▸ THE TASK
Nothing but a number should be given: the count of lines in the data that include the string "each".

Start of DATA PROVIDED

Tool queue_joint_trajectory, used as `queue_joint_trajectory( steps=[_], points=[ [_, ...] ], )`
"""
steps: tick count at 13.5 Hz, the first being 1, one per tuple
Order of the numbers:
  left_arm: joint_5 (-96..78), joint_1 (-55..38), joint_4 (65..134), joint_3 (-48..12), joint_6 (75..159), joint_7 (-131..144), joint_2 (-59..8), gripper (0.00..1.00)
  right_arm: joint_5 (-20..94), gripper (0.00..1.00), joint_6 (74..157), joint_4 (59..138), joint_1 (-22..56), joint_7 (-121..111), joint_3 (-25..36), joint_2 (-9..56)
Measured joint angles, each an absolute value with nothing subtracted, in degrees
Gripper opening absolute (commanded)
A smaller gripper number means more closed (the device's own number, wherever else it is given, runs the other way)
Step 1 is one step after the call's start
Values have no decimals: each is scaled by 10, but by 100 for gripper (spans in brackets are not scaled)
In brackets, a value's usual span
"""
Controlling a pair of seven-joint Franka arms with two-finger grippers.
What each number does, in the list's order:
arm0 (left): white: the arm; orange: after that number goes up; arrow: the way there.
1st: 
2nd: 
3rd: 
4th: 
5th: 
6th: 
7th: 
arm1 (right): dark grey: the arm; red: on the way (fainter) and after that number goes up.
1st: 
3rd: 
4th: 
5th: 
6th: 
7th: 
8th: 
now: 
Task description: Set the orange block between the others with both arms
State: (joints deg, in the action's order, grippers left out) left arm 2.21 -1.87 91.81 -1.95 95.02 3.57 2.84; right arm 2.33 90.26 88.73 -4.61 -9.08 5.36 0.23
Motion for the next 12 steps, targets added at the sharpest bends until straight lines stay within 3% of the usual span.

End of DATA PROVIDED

▸ ANSWER SECTION
3